*Exercise aim*: What is needed is an exact copy of the lines in the entries below from the one holding "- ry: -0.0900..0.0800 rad" through the one holding "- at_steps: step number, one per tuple", pictures excluded.

*** Block opens ***

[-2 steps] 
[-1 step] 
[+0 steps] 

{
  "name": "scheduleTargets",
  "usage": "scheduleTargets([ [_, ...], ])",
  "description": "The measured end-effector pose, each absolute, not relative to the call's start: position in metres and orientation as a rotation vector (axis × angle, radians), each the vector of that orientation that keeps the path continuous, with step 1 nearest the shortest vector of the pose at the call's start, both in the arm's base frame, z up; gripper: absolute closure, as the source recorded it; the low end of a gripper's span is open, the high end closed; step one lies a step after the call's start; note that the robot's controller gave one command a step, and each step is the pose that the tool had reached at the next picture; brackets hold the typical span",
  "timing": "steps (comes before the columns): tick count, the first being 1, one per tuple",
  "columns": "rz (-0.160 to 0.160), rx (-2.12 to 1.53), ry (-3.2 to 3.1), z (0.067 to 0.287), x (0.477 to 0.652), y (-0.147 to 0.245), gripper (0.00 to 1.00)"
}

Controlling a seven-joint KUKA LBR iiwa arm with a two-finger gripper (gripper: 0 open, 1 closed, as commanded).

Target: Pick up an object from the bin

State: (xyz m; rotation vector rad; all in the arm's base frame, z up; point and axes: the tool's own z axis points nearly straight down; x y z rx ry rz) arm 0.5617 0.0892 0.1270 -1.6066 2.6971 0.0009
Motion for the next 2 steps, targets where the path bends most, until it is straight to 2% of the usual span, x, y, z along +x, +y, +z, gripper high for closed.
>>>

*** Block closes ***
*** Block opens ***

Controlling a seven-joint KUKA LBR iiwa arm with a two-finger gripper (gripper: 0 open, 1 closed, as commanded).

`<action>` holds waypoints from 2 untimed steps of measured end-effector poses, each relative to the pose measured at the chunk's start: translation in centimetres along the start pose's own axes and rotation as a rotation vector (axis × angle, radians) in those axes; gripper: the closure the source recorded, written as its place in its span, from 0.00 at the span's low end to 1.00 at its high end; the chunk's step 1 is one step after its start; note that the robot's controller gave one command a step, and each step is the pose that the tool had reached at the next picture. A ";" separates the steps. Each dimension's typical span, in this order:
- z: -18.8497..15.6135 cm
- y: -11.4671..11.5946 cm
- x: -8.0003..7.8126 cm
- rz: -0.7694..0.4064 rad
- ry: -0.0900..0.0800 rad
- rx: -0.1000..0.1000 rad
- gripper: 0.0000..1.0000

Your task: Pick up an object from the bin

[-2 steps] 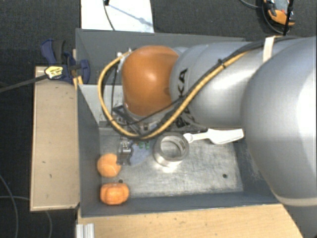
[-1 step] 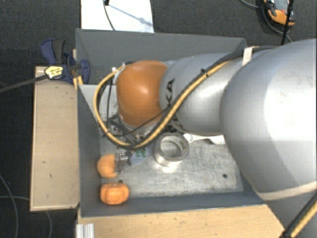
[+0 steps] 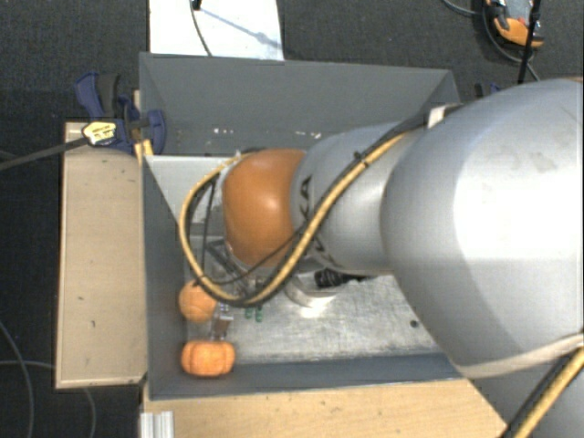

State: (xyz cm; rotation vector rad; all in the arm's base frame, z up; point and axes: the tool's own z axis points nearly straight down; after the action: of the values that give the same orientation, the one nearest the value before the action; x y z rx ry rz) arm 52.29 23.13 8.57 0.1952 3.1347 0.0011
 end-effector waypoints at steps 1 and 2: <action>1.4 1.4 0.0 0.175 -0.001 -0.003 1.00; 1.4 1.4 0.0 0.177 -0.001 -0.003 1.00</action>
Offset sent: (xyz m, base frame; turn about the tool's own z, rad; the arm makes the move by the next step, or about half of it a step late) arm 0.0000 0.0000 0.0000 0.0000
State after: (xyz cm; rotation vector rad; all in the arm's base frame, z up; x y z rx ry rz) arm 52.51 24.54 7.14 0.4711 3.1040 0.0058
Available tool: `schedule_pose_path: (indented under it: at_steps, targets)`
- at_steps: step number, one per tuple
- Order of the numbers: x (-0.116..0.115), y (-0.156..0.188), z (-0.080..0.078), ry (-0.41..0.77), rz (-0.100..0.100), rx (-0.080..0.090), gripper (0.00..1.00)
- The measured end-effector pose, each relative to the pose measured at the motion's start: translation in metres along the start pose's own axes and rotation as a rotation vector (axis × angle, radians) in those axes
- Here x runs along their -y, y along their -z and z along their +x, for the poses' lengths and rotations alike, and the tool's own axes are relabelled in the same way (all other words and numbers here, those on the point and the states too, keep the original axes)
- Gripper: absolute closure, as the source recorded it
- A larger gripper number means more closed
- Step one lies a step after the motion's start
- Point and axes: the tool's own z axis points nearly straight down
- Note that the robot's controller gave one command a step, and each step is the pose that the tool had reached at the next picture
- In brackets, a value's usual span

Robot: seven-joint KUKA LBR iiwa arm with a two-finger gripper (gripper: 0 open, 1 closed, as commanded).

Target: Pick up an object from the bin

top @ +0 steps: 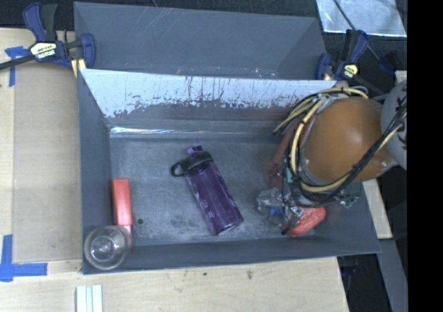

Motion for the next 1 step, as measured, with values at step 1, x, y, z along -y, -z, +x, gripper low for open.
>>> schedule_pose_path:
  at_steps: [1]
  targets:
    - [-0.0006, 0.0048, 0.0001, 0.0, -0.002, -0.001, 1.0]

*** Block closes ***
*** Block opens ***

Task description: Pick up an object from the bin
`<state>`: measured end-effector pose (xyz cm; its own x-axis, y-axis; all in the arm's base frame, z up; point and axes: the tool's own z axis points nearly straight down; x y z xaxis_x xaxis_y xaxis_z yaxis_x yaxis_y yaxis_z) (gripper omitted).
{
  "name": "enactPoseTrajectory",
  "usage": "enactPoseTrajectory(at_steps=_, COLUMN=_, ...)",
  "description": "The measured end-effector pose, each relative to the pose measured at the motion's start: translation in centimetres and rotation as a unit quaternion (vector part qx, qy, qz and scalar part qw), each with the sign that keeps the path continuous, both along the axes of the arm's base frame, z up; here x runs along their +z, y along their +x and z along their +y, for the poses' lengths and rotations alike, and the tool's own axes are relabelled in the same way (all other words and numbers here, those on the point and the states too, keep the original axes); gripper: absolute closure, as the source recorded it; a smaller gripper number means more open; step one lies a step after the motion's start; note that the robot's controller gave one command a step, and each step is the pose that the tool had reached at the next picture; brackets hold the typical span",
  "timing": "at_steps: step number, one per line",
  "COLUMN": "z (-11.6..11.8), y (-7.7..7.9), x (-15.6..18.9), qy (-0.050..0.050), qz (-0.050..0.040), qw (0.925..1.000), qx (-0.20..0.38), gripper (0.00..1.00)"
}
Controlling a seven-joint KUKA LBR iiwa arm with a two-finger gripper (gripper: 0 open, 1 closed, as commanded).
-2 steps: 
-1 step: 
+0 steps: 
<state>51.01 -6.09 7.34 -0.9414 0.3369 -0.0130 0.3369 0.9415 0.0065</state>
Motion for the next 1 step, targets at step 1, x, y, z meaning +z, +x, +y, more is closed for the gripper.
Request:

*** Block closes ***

*Answer box*:
- ry: -0.0900..0.0800 rad
- rx: -0.1000..0.1000 rad
- gripper: 0.0000..1.0000

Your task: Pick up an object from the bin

[-2 steps] 
[-1 step] 
[+0 steps] 

State: (xyz cm; rotation vector rad; all in the arm's base frame, z up; point and axes: the tool's own z axis points nearly straight down; after the action: of the values that give the same orientation, the one nearest the value before the action; x y z rx ry rz) arm 52.29 23.13 8.57 0.1952 3.1347 0.0011
 end-effector waypoints at steps 1 and 2: <action>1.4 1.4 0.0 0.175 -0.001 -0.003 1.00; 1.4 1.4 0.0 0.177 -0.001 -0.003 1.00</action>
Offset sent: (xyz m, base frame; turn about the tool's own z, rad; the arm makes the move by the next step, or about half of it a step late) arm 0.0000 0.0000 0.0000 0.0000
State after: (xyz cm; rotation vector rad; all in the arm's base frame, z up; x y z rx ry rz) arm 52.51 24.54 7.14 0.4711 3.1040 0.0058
Available tool: `schedule_pose_path: (indented under it: at_steps, targets)`
- at_steps: step number, one per tuple

Nothing else remains in this exercise.